Avrupa İnsan Hakları Mahkemesi (AİHM), Türkiye’ye 4 bin 800 başvuruyu daha resmi olarak iletti. Bu başvurular, daha önce karara bağlanan Yüksel Yalçınkaya davasıyla benzer nitelikler taşıyor. Böylece, Yalçınkaya kararındaki meselelerle örtüşen dosyaların toplam sayısı 9 bin 800’e yükseldi.
AİHM tarafından bildirilen 12 ayrı grup, her biri 400 başvurudan oluşuyor ve büyük çoğunluğu, ByLock kullanımına dayanarak verilen örgüt üyeliği mahkumiyetlerini içeriyor. Mahkeme, bu başvurulara dair yeni gözlem talebinde bulunmadı ve ek soru yöneltmedi. Gerekçe olarak ise, bu dosyaların daha önce oluşturulan içtihatla örtüştüğü ve Yalçınkaya kararında yeterince değerlendirildiği belirtildi.
Bu durum, söz konusu yeni başvurularda da Avrupa İnsan Hakları Sözleşmesi’nin 6. (adil yargılanma hakkı) ve 7. (kanunsuz suç ve ceza olmaz ilkesi) maddelerinin ihlal edildiği yönünde kararlar çıkacağına işaret ediyor.

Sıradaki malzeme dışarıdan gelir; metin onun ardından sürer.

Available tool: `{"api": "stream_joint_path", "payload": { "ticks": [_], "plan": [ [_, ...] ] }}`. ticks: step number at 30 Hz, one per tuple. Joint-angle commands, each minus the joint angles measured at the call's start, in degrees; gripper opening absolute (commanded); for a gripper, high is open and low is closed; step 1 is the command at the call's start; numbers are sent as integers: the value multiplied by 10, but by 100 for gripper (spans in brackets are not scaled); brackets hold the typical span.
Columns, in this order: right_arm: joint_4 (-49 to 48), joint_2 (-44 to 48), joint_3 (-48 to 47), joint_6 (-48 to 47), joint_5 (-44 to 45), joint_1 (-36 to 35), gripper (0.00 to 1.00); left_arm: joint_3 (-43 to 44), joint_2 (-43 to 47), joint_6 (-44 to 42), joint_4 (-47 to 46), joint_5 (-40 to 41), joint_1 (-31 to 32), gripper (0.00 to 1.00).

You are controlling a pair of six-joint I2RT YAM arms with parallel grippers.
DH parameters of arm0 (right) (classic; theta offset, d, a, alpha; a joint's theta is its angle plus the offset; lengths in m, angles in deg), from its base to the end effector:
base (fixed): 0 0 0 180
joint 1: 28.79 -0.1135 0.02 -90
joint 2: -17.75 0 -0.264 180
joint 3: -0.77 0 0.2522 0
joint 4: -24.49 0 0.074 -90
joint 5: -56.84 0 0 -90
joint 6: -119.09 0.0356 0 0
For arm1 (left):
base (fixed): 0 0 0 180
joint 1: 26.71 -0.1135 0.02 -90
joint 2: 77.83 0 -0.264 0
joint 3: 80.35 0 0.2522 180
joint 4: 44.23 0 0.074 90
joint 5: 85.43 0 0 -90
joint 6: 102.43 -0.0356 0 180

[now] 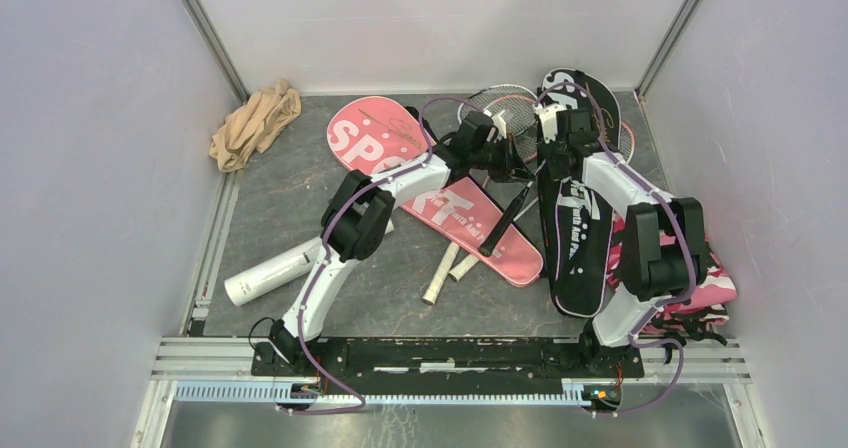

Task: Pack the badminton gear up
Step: Place the racket in the racket bag.

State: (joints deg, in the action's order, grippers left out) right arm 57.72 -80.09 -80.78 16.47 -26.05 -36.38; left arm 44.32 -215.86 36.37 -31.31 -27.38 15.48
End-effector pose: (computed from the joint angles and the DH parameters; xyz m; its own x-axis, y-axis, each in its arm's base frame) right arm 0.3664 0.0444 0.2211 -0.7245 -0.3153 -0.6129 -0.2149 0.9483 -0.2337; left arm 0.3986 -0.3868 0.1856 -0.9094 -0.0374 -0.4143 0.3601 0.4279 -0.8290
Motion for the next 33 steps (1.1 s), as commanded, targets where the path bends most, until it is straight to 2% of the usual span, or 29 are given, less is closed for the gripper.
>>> {"api": "stream_joint_path", "payload": {
  "ticks": [1, 9, 16, 21, 26, 33],
  "plan": [
    [13, 49, -47, 26, -33, 9, 0, 1, 56, -17, -38, -8, 1, 2],
    [74, 77, -127, 110, -165, 17, 0, 3, 107, -7, -3, 4, -1, 2],
    [93, 86, -177, 156, -231, 22, 0, -29, 177, -9, 5, -6, -10, 2],
    [88, 97, -196, 166, -235, 23, 0, -52, 214, -26, 30, -10, -18, 2],
    [87, 109, -187, 183, -278, 23, 0, -90, 254, -54, 45, 0, -25, 2],
    [52, 121, -112, 201, -360, 23, 0, -162, 308, -119, 66, 85, -26, 2]
  ]
}}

Yalçınkaya kararının ardından gelen bu başvuru dalgası, uzmanlara göre Türkiye’deki yargı sisteminde bireysel hataların ötesinde yapısal ve sistematik bir sorun olduğunu ortaya koyuyor. Mahkeme daha önce, dijital delillerin (örneğin ByLock) tek başına örgüt üyeliği için yeterli görülmesinin, sözleşmeye aykırı olduğunu açık bir dille ifade etmişti.
Hukukçular, AİHM’in sadece Madde 7 kapsamında 10 binden fazla ihlal kararı vereceğini öngörüyor. Oysa Mahkeme tarihindeki toplam Madde 7 ihlali sayısı bugüne kadar yalnızca 63’tü. Bu tablo, Türkiye’nin bu alanda istisnai bir örnek haline geldiğini gösteriyor.
Uzmanlara göre bu gelişme, yalnızca Türkiye için değil, AİHM tarihinin de en kritik dönüm noktalarından biri. Zira bu çapta bir ihlal tespiti, uluslararası hukukta “yargı yoluyla sistematik hak ihlali”nin açık göstergesi olarak değerlendiriliyor.